Directions for this task – Restate exactly the lines from the top of the listing below to the line containing "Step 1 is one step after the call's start"; the remaining lines are not wanted.

Source data: Begin

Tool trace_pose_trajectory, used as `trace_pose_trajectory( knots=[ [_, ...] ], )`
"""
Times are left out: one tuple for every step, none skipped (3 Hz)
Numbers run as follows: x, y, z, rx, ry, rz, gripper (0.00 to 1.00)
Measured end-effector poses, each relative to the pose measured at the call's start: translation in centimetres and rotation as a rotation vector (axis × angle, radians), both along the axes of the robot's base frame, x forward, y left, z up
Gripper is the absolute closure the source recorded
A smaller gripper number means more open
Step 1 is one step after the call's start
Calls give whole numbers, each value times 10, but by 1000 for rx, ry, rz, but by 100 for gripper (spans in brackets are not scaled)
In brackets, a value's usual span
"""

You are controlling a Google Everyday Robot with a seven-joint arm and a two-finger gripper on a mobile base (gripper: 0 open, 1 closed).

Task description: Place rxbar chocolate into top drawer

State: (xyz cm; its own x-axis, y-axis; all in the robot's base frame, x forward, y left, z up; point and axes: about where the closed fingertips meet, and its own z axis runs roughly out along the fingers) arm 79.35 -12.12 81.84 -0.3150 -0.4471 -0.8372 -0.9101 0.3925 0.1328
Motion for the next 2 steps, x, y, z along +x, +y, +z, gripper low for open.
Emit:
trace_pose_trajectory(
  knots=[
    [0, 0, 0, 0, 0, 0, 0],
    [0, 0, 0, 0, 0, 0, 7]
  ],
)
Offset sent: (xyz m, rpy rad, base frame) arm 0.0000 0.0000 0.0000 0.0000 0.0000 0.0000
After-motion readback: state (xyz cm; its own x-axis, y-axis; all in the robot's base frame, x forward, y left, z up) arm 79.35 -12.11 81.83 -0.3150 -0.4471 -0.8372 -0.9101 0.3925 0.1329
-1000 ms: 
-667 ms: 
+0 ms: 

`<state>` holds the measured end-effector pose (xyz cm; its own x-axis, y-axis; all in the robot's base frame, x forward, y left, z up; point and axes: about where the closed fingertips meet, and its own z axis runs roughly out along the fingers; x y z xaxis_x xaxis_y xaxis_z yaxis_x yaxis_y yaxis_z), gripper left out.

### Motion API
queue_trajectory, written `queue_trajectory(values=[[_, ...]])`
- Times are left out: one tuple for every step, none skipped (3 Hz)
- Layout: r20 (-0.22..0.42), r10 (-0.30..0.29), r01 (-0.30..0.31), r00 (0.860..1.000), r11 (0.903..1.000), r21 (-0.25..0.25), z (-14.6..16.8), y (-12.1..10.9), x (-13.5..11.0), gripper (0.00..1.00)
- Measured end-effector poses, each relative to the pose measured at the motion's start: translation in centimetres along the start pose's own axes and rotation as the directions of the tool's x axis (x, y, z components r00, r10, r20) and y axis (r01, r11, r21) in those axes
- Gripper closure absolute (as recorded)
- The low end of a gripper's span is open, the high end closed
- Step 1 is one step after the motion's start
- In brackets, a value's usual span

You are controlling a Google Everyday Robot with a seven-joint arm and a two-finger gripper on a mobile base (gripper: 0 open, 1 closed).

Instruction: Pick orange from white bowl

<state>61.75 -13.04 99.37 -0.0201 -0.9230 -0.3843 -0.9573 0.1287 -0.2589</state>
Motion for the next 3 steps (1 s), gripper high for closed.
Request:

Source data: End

The answer –
Tool trace_pose_trajectory, used as `trace_pose_trajectory( knots=[ [_, ...] ], )`
"""
Times are left out: one tuple for every step, none skipped (3 Hz)
Numbers run as follows: x, y, z, rx, ry, rz, gripper (0.00 to 1.00)
Measured end-effector poses, each relative to the pose measured at the call's start: translation in centimetres and rotation as a rotation vector (axis × angle, radians), both along the axes of the robot's base frame, x forward, y left, z up
Gripper is the absolute closure the source recorded
A smaller gripper number means more open
Step 1 is one step after the call's start

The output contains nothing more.